What is it that everyone hides from me?

My fingertips crawled up to my heart that beats against my ribs, trying to break through. Tracing a mark burned into my skin, a nasty seal for the nasty deal I signed up for. A seal that penetrated through my soul, a tag to remind the price that I need to pay. Curling to my sides, I stole a glance to my sleeping roommate defenseless and unaware of my gaze of longing for years. And for that exact for moment, my heart who drums the loudest when I look at you, slowed its pace to a rhythm familiar yet unknown to me.

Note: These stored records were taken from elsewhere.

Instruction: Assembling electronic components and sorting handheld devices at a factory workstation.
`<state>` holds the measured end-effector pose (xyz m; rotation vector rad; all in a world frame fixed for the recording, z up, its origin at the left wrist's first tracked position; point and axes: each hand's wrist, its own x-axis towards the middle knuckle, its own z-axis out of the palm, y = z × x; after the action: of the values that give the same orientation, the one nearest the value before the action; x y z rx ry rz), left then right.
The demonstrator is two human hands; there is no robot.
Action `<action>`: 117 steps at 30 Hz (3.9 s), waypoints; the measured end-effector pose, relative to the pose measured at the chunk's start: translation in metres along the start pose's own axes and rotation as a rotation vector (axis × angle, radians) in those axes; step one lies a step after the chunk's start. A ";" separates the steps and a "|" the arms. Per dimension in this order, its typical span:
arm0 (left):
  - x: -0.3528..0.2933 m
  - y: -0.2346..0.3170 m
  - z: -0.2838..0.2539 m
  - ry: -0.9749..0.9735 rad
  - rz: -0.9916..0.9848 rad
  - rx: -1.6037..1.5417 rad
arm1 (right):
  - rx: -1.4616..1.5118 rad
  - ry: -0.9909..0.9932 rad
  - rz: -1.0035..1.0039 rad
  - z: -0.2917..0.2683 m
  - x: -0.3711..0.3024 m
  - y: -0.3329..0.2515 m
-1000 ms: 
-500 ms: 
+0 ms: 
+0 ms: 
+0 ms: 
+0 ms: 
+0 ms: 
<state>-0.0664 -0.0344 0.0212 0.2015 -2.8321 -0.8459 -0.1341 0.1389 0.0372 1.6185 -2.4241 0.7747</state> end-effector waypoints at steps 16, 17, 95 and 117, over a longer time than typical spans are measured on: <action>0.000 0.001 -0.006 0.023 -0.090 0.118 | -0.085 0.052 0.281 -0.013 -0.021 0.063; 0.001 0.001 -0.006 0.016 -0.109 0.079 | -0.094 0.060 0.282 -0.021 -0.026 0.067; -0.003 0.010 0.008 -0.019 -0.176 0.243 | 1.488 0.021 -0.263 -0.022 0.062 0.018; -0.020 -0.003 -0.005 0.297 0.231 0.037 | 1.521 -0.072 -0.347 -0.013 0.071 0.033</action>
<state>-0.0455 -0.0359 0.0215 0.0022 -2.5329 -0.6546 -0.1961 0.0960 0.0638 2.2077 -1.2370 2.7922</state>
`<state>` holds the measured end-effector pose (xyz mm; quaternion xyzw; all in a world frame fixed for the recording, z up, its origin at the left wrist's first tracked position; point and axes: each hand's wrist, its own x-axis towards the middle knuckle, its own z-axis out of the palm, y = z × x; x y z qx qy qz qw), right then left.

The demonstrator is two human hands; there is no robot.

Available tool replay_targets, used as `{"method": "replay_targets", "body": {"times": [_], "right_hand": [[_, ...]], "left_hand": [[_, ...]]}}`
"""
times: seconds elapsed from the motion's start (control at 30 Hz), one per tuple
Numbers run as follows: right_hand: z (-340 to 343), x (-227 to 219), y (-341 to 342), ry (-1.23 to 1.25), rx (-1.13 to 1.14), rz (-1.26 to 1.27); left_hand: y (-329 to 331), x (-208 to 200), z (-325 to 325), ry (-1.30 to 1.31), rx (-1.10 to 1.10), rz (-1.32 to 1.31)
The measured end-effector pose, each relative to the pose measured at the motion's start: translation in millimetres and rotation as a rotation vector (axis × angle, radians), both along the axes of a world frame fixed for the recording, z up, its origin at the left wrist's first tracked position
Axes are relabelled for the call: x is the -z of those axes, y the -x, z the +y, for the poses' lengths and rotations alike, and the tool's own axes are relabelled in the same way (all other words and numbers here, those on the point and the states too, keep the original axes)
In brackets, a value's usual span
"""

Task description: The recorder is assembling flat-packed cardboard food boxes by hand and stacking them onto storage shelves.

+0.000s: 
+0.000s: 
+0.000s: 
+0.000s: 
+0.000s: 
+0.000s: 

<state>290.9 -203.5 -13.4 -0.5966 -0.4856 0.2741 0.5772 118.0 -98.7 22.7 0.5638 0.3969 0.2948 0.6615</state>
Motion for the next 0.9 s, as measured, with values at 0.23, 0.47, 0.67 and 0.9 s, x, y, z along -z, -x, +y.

Ah, you saved me again. Like how you always did, unknowingly and effortless.

I didn't know my heart who always races and rushes to an unreachable beat can play such tune. I like it. It's beat I can listen all day, a tune I can hum to as I walk by. Like how sedative shot to me, the darkness, the thoughts, everything didn't matter. Now, I shower in tranquility given by a deadly drug called love.

  Or should I say, foolishness? 

Gabriel, I wish I could tell you. All the little things that made me feel waves emotions that even I can't comprehend, and I was helplessly washed away. With your small gestures up to your non-stop chatter about a girl I despised without meeting once, I know I shouldn't like you. I knew it was double edge sword with no handle. A battle meant to hurt everyone without any shadow to spare from the pain. I knew! And yet I selfishly did as I like.  I wish I could apologize to you. For the sins I've done behind your back, for the tears I brought to your face,

  for loving you.

Biting my lips, my heart did not flutter or pumps faster rather soothing tune turned to flickers of pain. And the darkness proceeds again to swallow me, uninvited thoughts crashed once again, excited to introduce the new friends of pain. Sinking even further into my pillows, I learned that there's not much difference in suffocating in comfort of your blanket and choking with emotions.

  I swear, this time, I'll let you go. I won't let you go through all the pain again.

  Ha! The irony of letting you when you were never been mine.